Lo cierto es que esta pregunta encierra varios asuntos:

1.    Su noción de Pulsión de Vida como la fuerza más potente que mueve al sujeto.  (En oposición a lo que dijera 9 años después en su artículo, Más allá del principio del placer y en El Malestar en la Cultura)
2.    La idea de que en el suicidio lo que está en juego es la pulsión (opuesta a la de vida), en relación a la libido.
3.    Es el Yo quien ejecuta y es causa del suicidio.

Propone otra salida asociada a la melancolía y al duelo.  Lo que lo dirigirá, años más tarde, a su texto de Duelo y Melancolía.

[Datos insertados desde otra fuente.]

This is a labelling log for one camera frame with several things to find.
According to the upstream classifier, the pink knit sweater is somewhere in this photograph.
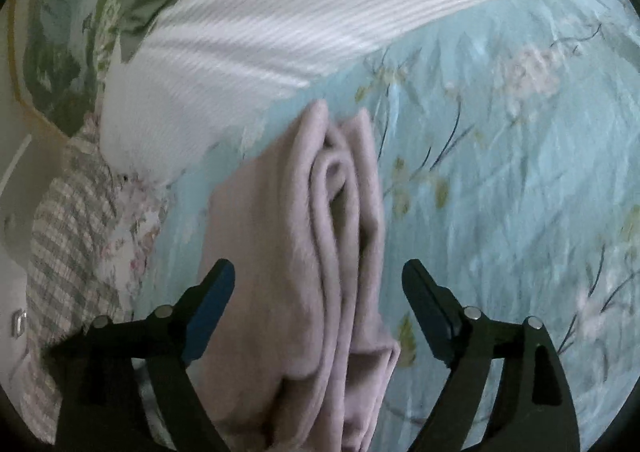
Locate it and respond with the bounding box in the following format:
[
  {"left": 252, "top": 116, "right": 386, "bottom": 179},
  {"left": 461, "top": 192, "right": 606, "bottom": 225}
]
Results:
[{"left": 192, "top": 99, "right": 402, "bottom": 452}]

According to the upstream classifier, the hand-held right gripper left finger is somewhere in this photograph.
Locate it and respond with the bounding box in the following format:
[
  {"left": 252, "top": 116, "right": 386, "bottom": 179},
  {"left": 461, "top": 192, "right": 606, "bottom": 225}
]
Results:
[{"left": 47, "top": 259, "right": 236, "bottom": 452}]

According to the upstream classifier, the grey plaid cloth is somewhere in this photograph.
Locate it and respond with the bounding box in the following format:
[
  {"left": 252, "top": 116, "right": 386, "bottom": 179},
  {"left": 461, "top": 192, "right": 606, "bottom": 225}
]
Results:
[{"left": 24, "top": 136, "right": 132, "bottom": 443}]

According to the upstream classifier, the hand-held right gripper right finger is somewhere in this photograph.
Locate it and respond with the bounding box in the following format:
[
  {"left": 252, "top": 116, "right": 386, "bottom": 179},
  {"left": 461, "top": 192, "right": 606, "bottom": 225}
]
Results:
[{"left": 401, "top": 259, "right": 581, "bottom": 452}]

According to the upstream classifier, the white striped pillow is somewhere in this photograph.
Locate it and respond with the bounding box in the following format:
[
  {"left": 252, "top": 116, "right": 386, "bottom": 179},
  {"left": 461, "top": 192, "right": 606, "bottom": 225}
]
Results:
[{"left": 100, "top": 0, "right": 613, "bottom": 189}]

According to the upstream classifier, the white floral cloth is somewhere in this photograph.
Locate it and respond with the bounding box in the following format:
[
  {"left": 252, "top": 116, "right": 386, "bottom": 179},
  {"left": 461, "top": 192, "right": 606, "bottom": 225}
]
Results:
[{"left": 75, "top": 115, "right": 173, "bottom": 303}]

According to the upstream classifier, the green floral pillow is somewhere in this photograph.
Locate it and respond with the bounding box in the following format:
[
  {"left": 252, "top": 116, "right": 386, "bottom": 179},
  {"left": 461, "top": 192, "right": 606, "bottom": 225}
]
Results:
[{"left": 22, "top": 0, "right": 258, "bottom": 138}]

En Duelo y Melancolía lo que marca es la diferencia entre ambos asuntos, siendo la más evidente que el duelo es una pérdida de objeto consciente, mientras que la melancolía supone también una pérdida, pero es inconsciente, porque no se sabe qué se perdió.  Aunque tienen semejanza en que el duelo es al exterior y en la melancolía al interior.  Otra de las diferencias esenciales es el debilitamiento y rebajamiento del Yo. “El cuadro de este delirio de insignificancia –predominantemente moral- se completa con el insomnio, la repulsa del alimento y un desfallecimiento, en extremo asombroso psicológicamente, de la pulsión que compele a todos los seres vivos a aferrarse a la vida” (Freud, 1917/1998, pág. 244)   Ese desagrado moral que menciona es reiterado o recordado a sí mismo por esa instancia, que hasta entonces denominaba “conciencia moral”, es decir el Superyó.

Agrega que en lugar de callar y avergonzarse de su poca valía, la muestran como si en lugar de hablar de sí mismos hablaran de otro, lo que lleva a Freud a pensar en que se hizo una identificación con ese objeto de amor que se perdió en el exterior, de ahí su ya tan repetida frase de “La sombra del objeto cayó sobre el yo, quien, en lo sucesivo, pudo ser juzgado por una instancia particular como un objeto, como el objeto abandonado” (Freud, 1917/1998, pág. 246); así es como el objeto del castigo y de los reproches superyoicos es el Yo, y que la elección de objeto que se había realizado antes, hacia el exterior, descansaba sobre bases narcisistas, de tal manera que al retirar la libido del objeto exterior, fue inmediatamente dirigida hacia el Yo, evitando así la hostilidad hacia el otro.  Por tanto, habrá ambivalencia también en este vínculo con el Yo, es decir, el amor y la necesidad de sobrevivir y el odio trasladado a los autoreproches y castigo; en otras palabras, querer deshacerse de ese objeto que daña, pero también preservarlo, pues se le ama.  De donde Freud habla de la regresión al sadismo y comenta: “Sólo este sadismo nos revela el enigma de la inclinación al suicidio por la cual la melancolía se vuelve tan interesante y… peligrosa” (Freud, 1917/1998, pág. 249)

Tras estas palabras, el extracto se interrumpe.